I Love You Beyond the Word

Rajasa Buana
Chapter #3

Bab 3 Kedekatan yang tumbuh

Cinta tidak selalu datang dengan gempita. Kadang, ia hadir diam-diam—dalam tawa kecil yang tak disengaja, dalam diam yang terasa nyaman, dalam tatapan yang tak bisa dijelaskan. Dan saat kamu mulai sadar... semuanya sudah tumbuh terlalu dalam untuk dihentikan.

Hari-hari bergulir seperti daun-daun jatuh di taman senja—diam, perlahan, namun pasti menuju perubahan.

Dan tanpa sadar, kedekatan antara Aleksandra dan Erik tumbuh seperti rumput liar: tak diundang, tak direncanakan, tapi tak bisa dihentikan.

Percakapan mereka tak pernah dibuat-buat. Tawa mengalir begitu saja, seolah semesta memang menyimpan ruang khusus untuk dua orang ini—dua jiwa yang seolah pernah saling mengenal sebelum hidup ini dimulai.

Erik mulai merasa bahwa bersama Aleksandra adalah momen ketika waktu lupa cara berdetak. Ia tidak harus menjadi versi sempurna dari dirinya, cukup hadir, cukup diam, dan semuanya tetap terasa utuh.

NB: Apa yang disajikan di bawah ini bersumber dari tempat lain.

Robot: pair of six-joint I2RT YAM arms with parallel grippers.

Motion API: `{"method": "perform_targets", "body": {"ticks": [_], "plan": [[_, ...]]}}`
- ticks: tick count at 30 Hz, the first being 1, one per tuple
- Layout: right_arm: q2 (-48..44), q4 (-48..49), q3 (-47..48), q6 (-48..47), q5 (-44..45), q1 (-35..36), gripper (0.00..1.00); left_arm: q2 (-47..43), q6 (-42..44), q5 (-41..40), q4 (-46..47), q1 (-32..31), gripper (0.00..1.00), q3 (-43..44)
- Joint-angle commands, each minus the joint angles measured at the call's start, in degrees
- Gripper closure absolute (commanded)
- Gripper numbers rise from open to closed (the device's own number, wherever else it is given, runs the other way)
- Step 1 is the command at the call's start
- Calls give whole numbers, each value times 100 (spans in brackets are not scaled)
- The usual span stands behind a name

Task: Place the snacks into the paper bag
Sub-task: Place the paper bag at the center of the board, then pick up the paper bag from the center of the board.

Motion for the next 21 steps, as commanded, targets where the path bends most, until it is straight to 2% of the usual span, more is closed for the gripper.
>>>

Sementara itu, Maria, yang selama ini begitu yakin bahwa ia tahu segala tentang Erik, mulai merasa sesuatu yang tak bisa dijelaskan. Ia percaya—sungguh percaya—bahwa cinta mereka cukup kokoh untuk menahan angin. Tapi kadang, badai datang bukan karena cinta itu lemah, melainkan karena hatimu diam-diam tahu: ada sesuatu yang mulai berubah.

Maria tahu betul siapa Erik—bukan tipe pria yang mudah jatuh hanya karena senyum atau godaan. Tapi perasaan bukan soal siapa yang pantas atau seberapa lama kamu bertahan. Terkadang, hati memilih hal yang tak kamu duga… dan tak kamu harapkan.

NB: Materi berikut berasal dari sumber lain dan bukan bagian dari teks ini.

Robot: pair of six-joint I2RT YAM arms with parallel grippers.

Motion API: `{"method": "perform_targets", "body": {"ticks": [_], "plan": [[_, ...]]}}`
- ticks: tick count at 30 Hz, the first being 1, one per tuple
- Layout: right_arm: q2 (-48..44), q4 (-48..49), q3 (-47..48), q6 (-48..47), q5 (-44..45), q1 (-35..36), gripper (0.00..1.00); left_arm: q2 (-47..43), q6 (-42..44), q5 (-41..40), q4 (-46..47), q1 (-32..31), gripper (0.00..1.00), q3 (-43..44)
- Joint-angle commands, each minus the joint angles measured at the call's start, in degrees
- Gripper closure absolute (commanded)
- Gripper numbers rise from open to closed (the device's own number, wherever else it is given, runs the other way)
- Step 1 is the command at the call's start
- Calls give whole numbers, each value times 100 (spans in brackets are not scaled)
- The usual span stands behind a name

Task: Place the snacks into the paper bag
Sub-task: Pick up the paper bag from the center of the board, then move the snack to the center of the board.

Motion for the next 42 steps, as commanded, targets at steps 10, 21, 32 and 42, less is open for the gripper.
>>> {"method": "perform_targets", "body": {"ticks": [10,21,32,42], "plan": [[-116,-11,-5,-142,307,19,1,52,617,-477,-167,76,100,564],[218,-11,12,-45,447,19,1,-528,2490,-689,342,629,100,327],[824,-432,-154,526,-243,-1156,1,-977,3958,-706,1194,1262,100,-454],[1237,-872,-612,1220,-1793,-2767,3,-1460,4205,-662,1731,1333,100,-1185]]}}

Suatu sore yang tenang, Erik dan Aleksandra kembali bertemu di taman. Tempat yang kini terasa seperti ruang rahasia yang hanya mereka yang tahu artinya.

“Aku rasa, bahkan tanpa kata pun... kita sama-sama tahu, ada sesuatu yang tumbuh di antara kita, ya?” ucap Aleksandra, sambil menatap langit dengan mata yang menyimpan banyak hal.

Erik menatapnya, lama. “Ya… rasanya seperti kamu itu orang asing yang justru terasa paling akrab.”

Aleksandra tertawa kecil. “Kamu terlalu puitis, Rik.”

“Tapi kamu suka kan?” Erik menyenggol pelan bahunya.

“Mungkin…” jawab Aleksandra, menggigit bibir pelan. “Tapi yang jelas, perasaan ini gak bisa aku pura-purain.”

“Pura-pura nggak suka aku maksudnya?” goda Erik.

Aleksandra melirik tajam, lalu tersenyum. “Narsis. Tapi... iya, termasuk itu.”

Mereka sama-sama tertawa. Bukan tawa lebar, tapi cukup untuk membuat udara di antara mereka jadi hangat.